» WHAT TO WORK ON
Print the records below exactly, starting at the first line and stopping after the line that contains "Report points on the green-lidded". Leave out any pictures.
***
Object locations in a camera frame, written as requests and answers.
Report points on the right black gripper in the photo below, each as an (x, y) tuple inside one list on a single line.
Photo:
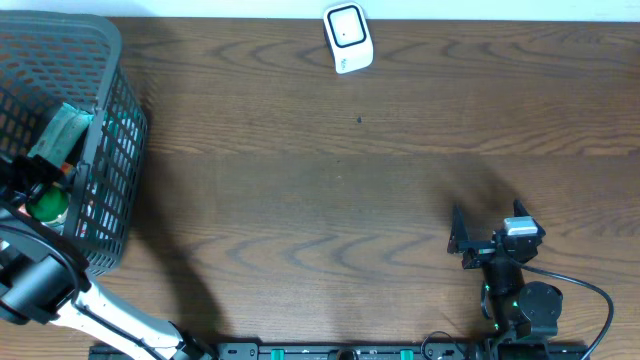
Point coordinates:
[(480, 251)]

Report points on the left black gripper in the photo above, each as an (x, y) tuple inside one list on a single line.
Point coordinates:
[(31, 172)]

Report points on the green-lidded white jar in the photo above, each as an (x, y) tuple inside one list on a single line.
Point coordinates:
[(51, 209)]

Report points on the mint green wipes packet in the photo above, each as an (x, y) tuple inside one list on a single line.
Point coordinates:
[(61, 134)]

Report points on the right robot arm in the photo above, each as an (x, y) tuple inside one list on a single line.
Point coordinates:
[(525, 314)]

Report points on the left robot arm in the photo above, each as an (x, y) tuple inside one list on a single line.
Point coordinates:
[(44, 278)]

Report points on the white barcode scanner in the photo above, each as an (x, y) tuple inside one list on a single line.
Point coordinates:
[(348, 37)]

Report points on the grey plastic mesh basket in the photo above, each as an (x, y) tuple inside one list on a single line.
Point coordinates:
[(49, 59)]

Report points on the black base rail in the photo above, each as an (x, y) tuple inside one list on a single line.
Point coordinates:
[(433, 350)]
***
» WRITTEN REPLY
Object locations in a camera frame, written as requests and answers.
Report points on the right black gripper in the photo below, each as an (x, y) tuple inside one list on a single line.
Photo:
Point coordinates:
[(480, 251)]

Report points on the left black gripper in the photo above, each as an (x, y) tuple inside one list on a single line.
Point coordinates:
[(31, 172)]

Report points on the green-lidded white jar in the photo above, each as an (x, y) tuple inside one list on a single line.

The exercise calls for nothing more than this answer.